In the first crackdown on an extremist Islamic outfit by the Khaleda Zia government, Bangladesh has banned the newly-formed Shahadat-e-Al-Hikma, a group funded by underworld don Dawood Ibrahim.
"After observing activities of Al-Hikma, it was found to be threat to peace and security of the country and that's why the decision has been taken to ban it," Bangladesh Home Minister Altaf Hussain Chowdhury told Parliament.
Kawsar Hossain Siddique, convenor of Al-Hikma, while launching the outfit on February eight, had said it was financed by Dawood Ibrahim, who heads the list of most-wanted terrorists in India and is the prime accused in the 1993 Mumbai blasts case.

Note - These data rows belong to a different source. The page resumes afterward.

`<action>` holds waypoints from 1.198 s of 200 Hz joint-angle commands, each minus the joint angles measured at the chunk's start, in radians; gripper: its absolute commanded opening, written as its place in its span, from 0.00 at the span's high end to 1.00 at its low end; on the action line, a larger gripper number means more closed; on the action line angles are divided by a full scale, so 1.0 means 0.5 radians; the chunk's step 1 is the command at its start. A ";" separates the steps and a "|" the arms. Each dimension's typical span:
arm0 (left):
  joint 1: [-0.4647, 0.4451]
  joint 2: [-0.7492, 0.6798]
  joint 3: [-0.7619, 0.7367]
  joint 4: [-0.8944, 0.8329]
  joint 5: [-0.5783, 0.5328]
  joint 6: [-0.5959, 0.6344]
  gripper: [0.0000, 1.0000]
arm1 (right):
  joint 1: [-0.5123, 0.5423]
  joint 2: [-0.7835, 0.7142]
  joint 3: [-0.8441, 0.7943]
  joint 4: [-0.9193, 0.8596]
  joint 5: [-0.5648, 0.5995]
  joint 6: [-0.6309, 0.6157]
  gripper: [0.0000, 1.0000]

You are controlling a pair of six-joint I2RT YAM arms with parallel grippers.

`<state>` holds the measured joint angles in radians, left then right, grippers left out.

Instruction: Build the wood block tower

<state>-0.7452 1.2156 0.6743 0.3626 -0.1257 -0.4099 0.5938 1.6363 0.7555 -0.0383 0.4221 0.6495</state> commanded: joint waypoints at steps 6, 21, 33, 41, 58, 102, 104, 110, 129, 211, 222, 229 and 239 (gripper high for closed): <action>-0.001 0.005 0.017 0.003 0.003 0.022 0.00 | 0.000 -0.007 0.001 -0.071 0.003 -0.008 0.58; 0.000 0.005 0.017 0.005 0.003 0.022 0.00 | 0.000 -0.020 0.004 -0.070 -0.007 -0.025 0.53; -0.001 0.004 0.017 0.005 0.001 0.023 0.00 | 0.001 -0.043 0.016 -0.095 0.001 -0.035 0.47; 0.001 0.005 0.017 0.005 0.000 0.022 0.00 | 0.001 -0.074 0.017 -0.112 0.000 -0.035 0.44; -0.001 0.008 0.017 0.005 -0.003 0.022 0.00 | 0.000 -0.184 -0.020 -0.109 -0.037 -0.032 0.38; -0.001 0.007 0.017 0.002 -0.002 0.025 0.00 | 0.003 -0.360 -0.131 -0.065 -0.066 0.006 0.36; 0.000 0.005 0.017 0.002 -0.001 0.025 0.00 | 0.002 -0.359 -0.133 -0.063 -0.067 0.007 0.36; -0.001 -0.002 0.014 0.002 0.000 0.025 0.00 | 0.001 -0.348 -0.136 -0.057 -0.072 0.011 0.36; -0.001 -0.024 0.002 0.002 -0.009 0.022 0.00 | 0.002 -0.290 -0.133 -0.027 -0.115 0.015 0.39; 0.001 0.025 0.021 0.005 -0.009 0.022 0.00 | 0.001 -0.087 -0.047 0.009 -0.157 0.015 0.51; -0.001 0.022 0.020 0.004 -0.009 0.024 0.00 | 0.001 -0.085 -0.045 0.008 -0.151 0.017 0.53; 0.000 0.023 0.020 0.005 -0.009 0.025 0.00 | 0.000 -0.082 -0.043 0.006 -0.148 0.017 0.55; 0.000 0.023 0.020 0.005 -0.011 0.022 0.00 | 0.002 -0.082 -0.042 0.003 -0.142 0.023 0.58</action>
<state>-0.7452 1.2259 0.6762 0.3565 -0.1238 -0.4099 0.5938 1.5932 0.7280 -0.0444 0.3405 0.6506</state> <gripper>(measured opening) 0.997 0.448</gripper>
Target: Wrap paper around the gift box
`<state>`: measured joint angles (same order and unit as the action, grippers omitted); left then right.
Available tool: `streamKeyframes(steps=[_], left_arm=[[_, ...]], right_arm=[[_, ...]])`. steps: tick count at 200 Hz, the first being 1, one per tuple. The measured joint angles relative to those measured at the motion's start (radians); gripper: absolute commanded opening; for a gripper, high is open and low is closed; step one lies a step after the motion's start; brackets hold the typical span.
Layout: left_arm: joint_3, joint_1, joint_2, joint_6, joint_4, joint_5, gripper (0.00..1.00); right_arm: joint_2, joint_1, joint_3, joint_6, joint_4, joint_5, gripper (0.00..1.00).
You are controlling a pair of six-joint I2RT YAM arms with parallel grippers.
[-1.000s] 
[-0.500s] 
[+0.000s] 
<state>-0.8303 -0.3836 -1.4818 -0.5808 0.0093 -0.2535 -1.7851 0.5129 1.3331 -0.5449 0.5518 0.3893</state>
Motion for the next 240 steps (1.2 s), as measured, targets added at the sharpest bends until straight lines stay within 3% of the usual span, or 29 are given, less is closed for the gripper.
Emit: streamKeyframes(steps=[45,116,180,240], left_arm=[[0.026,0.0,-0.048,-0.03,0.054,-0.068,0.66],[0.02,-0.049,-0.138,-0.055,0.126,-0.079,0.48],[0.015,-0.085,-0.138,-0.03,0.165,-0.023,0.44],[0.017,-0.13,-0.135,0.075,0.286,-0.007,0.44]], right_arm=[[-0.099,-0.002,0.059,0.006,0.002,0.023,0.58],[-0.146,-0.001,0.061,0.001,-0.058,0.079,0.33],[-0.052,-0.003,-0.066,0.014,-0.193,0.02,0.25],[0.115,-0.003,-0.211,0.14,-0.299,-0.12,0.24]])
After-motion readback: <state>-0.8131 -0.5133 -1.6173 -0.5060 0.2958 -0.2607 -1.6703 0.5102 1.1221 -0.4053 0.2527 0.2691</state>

Describing, Al-Hikma as "a political party", Siddique had claimed the outfit had 10,000 commandos and 25,000 fighters working in the country to bring an Islamic revolution. Siddique has gone in hiding since then, media reports said.
Siddique alleged that a prominent member of Begum Zia's Cabinet, Barrister Moudud Ahmed, who is the minister for law, justice and parliamentary affairs had helped Al-Hikma, vernacular daily Bhorer Kagoj reported.
Ahmed is yet to comment on the allegation made by Siddique.
"The government is determined to bring to book those who are out to destabilise the administration and defame the country abroad," the home minister said.
The opposition welcomed the move saying the government had admitted to the presence of terrorist elements in the country.
In the last four years 100 people have been killed and 500 hurt in ten major blasts that have rocked the country.
The fundamentalist Jamaat-e-Islami is an important partner in the Bangladesh Nationalist Party-led coalition government.